Still loved the article - I for one am glad that Fighter Command had all the Hurribirds (or was it Hurry Backs?) and Spitfires at Dowding's disposal come the Fall of France.
About 12 years ago I had the chance to pay £1200 for a 20 minute flight from Panshanger in the back of a two-seat Spit. Did I? Well let's just say I still feel wistful, but did enjoy the article.
Posted by Edward Lisney on April 25,2008 | 04:33 PM
Has no-one else remarked on the fact that the cover photo (also on p6 of this article, above) is not a 'real' Spitfire at all - it's the modern Australian 'kit build' 3/4 scale one, which looks quite good from a distance, but has many very obvious differences from the real thing, one being a modern engine which doesn't sound a bit like a Merlin...

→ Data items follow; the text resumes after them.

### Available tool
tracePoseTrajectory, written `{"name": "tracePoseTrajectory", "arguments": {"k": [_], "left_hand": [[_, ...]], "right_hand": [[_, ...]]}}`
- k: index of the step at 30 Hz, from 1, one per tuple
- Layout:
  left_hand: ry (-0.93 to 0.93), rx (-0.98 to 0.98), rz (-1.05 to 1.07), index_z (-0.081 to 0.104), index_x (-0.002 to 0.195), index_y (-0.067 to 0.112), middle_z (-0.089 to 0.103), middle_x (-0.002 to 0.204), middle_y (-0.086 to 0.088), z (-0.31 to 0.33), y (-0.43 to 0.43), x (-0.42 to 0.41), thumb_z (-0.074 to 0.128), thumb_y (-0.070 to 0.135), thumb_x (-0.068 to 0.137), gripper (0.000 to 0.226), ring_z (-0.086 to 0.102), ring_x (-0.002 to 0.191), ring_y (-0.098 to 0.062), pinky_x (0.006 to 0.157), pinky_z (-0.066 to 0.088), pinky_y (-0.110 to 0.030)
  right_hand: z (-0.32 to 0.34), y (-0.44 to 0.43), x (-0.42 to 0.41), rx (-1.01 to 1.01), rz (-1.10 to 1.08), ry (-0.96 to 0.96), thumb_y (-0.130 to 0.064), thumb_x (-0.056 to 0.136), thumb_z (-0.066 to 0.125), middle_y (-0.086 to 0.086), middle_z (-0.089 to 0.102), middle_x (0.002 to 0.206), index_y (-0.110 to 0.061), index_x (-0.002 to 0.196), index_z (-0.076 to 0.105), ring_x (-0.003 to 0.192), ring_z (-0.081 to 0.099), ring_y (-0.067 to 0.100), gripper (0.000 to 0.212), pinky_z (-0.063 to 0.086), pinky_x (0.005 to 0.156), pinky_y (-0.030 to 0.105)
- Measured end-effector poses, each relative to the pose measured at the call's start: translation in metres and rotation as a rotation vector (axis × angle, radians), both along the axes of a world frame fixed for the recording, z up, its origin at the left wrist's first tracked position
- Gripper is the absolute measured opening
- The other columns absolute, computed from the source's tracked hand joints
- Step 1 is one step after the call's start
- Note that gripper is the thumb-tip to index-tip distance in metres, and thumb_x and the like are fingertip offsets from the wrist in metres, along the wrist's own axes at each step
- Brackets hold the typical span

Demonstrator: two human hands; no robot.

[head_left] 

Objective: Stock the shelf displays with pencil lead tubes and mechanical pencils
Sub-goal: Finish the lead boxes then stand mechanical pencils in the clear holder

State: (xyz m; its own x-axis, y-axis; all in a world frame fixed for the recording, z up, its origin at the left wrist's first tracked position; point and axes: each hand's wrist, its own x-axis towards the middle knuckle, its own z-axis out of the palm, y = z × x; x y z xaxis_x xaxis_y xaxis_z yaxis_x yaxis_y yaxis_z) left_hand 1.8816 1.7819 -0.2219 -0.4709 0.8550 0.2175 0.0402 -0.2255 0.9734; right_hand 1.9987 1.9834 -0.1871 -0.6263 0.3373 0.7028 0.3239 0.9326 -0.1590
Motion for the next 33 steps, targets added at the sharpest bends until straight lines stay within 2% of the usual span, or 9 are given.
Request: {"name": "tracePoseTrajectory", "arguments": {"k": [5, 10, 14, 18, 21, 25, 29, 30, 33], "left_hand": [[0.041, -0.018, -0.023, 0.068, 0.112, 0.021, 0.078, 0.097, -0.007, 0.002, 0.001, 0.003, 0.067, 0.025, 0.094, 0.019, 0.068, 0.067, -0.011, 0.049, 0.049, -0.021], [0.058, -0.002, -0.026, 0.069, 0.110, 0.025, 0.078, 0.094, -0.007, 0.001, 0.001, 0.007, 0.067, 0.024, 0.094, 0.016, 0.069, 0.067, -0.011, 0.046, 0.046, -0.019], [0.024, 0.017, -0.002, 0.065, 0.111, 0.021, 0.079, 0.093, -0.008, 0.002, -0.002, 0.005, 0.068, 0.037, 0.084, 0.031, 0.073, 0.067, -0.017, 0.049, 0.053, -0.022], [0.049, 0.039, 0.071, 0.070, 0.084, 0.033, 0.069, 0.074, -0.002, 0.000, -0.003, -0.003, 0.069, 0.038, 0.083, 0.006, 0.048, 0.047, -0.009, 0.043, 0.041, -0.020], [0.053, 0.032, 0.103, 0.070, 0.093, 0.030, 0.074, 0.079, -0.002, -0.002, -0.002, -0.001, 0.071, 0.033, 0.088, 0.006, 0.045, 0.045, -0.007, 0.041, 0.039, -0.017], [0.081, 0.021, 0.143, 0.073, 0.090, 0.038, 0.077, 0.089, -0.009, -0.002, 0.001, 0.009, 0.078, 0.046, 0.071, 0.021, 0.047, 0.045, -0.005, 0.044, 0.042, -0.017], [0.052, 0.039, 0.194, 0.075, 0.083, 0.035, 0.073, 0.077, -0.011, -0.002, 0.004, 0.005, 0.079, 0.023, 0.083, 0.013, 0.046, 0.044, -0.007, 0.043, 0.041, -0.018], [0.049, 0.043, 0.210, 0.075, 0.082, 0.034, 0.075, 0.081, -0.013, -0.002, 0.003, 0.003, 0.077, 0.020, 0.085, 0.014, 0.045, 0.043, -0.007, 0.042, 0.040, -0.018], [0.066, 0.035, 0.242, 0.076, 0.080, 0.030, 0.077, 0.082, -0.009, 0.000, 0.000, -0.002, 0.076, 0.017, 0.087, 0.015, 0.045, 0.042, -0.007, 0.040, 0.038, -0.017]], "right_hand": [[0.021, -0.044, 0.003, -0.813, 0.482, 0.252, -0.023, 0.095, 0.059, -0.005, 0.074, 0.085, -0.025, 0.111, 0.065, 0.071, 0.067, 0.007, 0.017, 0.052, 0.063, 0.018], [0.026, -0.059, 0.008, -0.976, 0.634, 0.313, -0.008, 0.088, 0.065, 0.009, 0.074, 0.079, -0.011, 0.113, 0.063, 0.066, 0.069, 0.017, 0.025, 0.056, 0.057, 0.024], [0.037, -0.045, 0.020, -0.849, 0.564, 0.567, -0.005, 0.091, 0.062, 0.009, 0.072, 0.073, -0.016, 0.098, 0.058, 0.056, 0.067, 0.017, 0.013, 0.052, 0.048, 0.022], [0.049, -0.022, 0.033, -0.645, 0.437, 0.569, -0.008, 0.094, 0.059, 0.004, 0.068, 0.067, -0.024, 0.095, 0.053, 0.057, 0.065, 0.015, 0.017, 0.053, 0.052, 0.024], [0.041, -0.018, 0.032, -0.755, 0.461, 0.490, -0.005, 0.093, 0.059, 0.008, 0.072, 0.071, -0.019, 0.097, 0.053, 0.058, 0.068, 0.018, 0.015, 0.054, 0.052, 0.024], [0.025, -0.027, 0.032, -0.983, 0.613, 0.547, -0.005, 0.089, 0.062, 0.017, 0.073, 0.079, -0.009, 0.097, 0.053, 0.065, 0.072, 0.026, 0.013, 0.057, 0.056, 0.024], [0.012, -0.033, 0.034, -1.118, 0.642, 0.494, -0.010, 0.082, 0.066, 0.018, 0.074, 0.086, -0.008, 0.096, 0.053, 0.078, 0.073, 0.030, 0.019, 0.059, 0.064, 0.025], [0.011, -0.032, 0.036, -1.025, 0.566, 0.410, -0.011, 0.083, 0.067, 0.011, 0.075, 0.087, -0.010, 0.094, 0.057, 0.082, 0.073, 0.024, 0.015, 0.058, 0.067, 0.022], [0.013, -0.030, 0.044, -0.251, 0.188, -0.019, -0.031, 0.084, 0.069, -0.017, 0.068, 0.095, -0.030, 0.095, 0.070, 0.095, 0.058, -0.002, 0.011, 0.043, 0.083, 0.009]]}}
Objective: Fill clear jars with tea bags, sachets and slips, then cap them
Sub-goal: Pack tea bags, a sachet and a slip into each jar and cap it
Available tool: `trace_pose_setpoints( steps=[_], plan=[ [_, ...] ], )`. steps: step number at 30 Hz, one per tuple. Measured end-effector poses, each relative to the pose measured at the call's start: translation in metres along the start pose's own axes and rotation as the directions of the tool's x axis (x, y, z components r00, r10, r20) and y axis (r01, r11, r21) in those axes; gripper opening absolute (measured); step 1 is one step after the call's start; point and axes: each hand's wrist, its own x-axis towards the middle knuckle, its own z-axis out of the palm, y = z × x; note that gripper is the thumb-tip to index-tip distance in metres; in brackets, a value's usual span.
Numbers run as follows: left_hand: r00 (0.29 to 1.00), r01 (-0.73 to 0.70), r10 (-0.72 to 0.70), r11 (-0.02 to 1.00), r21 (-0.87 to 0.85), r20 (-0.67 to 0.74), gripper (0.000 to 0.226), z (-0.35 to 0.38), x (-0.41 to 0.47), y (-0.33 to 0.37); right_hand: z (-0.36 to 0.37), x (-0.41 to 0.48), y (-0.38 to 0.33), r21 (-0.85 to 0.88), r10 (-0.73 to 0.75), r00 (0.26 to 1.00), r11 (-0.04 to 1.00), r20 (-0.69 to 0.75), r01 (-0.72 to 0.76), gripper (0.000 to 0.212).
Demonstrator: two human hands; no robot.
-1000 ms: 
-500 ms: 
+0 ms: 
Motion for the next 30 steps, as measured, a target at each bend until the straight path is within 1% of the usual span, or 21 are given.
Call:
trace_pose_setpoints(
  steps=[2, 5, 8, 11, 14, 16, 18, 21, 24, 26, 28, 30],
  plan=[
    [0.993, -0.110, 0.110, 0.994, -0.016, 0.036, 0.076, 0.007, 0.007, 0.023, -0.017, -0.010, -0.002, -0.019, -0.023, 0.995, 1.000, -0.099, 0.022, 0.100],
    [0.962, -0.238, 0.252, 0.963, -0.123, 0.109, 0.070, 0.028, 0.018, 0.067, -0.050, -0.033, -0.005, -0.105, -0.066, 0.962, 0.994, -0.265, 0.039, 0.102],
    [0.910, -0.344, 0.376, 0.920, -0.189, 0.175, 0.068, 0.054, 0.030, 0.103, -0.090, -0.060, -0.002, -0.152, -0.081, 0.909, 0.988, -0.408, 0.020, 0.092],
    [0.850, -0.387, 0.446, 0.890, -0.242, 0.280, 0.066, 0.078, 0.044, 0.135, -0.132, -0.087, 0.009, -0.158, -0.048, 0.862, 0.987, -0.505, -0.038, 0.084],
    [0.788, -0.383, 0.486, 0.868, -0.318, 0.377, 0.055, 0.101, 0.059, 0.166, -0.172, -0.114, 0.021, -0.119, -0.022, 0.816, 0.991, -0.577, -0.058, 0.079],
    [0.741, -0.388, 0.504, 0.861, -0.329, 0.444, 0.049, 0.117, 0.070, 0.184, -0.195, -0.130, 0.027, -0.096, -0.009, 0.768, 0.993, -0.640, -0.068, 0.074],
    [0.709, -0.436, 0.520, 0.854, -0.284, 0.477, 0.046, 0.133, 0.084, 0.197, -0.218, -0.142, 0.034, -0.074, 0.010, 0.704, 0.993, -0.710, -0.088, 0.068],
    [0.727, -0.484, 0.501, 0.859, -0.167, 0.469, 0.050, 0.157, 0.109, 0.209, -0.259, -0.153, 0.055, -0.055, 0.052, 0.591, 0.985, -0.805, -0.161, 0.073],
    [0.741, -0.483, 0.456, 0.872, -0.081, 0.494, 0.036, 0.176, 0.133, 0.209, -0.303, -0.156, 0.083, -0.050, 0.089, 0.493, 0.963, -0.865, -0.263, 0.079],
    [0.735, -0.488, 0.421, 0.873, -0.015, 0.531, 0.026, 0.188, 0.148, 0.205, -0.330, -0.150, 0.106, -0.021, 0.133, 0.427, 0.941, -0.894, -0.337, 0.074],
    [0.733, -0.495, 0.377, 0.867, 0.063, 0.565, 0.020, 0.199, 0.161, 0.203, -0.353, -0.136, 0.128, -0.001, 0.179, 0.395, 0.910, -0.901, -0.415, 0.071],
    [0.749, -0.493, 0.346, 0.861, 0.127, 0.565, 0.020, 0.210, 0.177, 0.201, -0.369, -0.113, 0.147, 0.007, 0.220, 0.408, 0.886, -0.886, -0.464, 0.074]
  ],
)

Posted by Dave Evans on May 6,2008 | 11:49 AM
Beverley Shenstone, a Canadian aerodynamicist, was perhaps the youngest member of the Spitfire design/engineering team. R.J.Mitchell reputedly did not take kindly to adice from such a young and inexperienced theoretician (see AEROPLANE,July 2008, P.57). The article above seems to misquote Shenstone re the He70 elliptical wing. The WIKIPEDIA aricle on Spitfire has Shenstone arguing that the He70 elliptical wing was not the basis for the wing design of the Spitfire. Furthermore, there were other aircraft makes with elliptical wings, so Heinkel's was neither original nor unique.
Posted by J. Fred Brailey on July 9,2008 | 07:24 PM
Sorry Dave,
Yourlooking at an actual Spit Mark Vb done in Polish colors of BM144. Circa 1942 - 1944.
The kit you speak of yes,indeed is very different from the photo and sound. Also it is approx 80% not 3/4 as mentioned.
You have the full meal deal here in the pic.
R.J.
Posted by R.J. on August 4,2008 | 08:02 PM
An excellent article, much appreciated.
It has been my 'opinion' for over 50 years, that Mitchell and or Shenstone were overawed by the performance of the HE-70, to the point where one or both of them decided to employ an elliptical type wing in the Supermarine Type 300, F.37/34 design submission.